*TASK TO COMPLETE*: Reproduce all of the data below without alteration; exclude every picture.

*DATASET EXCERPT*:

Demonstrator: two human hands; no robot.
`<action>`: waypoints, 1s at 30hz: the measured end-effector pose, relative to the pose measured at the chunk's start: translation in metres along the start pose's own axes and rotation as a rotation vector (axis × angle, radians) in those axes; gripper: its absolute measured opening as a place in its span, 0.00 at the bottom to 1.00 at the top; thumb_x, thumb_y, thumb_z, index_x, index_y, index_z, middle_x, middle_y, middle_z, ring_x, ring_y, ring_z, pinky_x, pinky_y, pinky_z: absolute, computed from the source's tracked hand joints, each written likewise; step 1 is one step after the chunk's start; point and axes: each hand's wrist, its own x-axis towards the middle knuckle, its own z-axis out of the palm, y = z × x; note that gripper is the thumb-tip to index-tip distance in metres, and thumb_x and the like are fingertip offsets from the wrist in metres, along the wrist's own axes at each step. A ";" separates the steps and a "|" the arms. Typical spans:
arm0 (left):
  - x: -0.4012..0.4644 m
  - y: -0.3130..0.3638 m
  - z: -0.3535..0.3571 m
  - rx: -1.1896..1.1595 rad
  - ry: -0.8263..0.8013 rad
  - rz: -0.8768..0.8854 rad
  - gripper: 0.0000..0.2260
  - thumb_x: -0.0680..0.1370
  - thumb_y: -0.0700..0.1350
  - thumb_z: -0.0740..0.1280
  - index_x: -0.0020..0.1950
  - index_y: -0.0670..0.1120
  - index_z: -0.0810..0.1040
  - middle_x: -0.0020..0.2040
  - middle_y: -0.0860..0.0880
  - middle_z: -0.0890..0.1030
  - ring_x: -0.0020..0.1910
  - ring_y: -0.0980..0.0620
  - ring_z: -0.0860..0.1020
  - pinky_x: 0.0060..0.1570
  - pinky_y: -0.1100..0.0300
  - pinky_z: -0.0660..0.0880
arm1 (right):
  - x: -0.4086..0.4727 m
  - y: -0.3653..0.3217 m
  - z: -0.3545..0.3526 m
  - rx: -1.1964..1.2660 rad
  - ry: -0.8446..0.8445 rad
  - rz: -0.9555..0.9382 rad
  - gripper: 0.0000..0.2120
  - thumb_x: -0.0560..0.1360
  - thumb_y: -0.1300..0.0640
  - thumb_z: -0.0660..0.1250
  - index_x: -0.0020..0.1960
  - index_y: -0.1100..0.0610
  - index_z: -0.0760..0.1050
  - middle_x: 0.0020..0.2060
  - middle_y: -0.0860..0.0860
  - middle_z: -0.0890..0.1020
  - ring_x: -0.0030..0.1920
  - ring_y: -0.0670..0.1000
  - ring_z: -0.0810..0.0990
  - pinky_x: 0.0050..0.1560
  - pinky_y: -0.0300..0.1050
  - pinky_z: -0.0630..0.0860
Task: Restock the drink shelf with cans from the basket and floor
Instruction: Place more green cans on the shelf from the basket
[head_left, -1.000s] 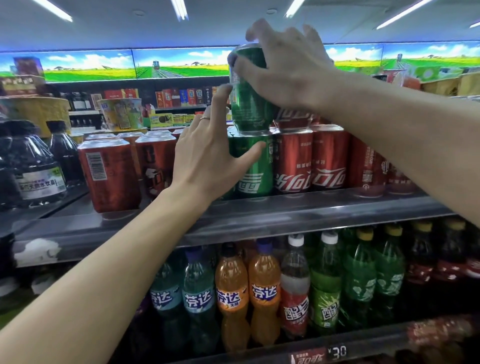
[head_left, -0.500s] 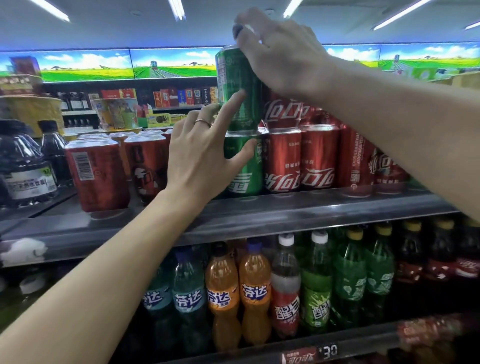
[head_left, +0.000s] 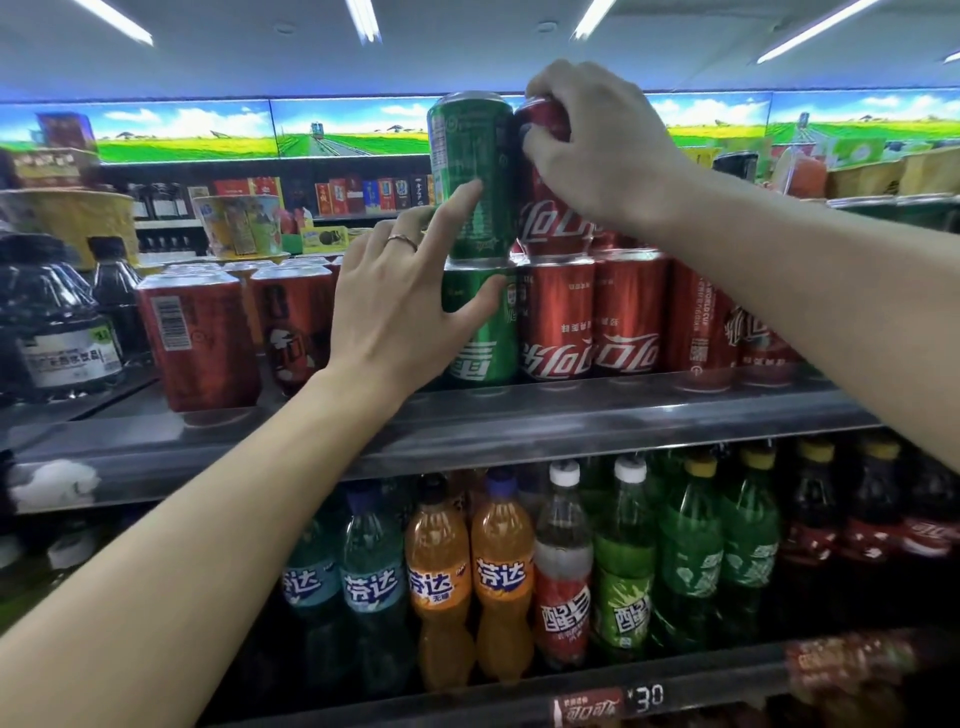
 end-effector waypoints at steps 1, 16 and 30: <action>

*RESULT*:
Demonstrator: two human hands; no robot.
`<action>`: waypoints, 1s at 30hz: the measured end-effector pose, relative to the pose measured at the chunk's start: translation in metres along the start pose's own axes and rotation as a rotation vector (axis × angle, radians) in those axes; gripper: its absolute measured opening as a place in its span, 0.00 at the bottom to 1.00 at the top; thumb_x, thumb_y, thumb_z, index_x, index_y, index_z, middle_x, middle_y, middle_z, ring_x, ring_y, ring_z, pinky_x, pinky_y, pinky_z: absolute, computed from the source's tracked hand joints, each written likewise; step 1 is one step after the chunk's start; point and axes: each hand's wrist, its own x-axis towards the middle knuckle, its own z-axis out of the palm, y = z × x; note that gripper is the thumb-tip to index-tip distance in metres, and thumb_x and the like are fingertip offsets from the wrist in metres, along the wrist's own axes at each step. A ";" separates the steps and a "|" the arms. Typical spans:
arm0 (left):
  - x: -0.4012..0.4644 m
  - y: -0.3130..0.3638 m
  - z: -0.3535..0.3571 m
  - rx: -1.1896..1.1595 rad
  - ry: -0.8263..0.8013 rad
  - rz: -0.8768..0.8854 rad
  - gripper: 0.0000..0.2260
  - thumb_x: -0.0680..0.1370
  - thumb_y: -0.0700..0.1350
  - thumb_z: -0.0740..0.1280
  - index_x: -0.0020..0.1950
  - index_y: -0.0670..0.1120
  - index_z: -0.0810..0.1040
  - middle_x: -0.0020..0.2040
  - middle_y: -0.0860..0.0880
  - middle_z: -0.0890..0.1030
  - ring_x: -0.0020..0.1910
  - ring_y: -0.0980..0.0620
  - ring_z: -0.0860..0.1020
  - pinky_x: 0.0060..0.1570
  - pinky_y: -0.1100..0.0300
  - pinky_z: -0.0660..0.0880
arm1 (right):
  - x: -0.4086..0.4727 m
  - y: -0.3653..0.3217 m
  - z: -0.3545..0.3526 m
  - rx: -1.1964..1.2660 rad
  - ry: -0.8446..0.8445 rad
  - rz: -0.9555..0.9382 rad
  - gripper: 0.0000..0.2120
  - thumb_x: -0.0560..0.1360
  - thumb_y: -0.1300..0.0640
  - thumb_z: -0.0660..0.1250
  - index_x: -0.0020..0.1960
  - index_y: -0.1100..0.0610
  - index_z: -0.0760..0.1050
  - middle_x: 0.0020..0.2060
  - middle_y: -0.0860..0.0860
  - middle_z: -0.0890..0.1020
  - ring_x: -0.0030..0.1920
  - ring_y: -0.0670..0.1000
  - ring_z: -0.0810..0.0990
  - pinky_x: 0.0050..0.1560
  - pinky_y: -0.0300..0.1050
  - pinky_z: -0.0630..0.0860
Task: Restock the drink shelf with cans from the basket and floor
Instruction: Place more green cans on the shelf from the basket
[head_left, -1.000s] 
[head_left, -0.500s] 
[head_left, +0.000s] 
 end-effector waypoints at steps 1, 16 and 30: <action>

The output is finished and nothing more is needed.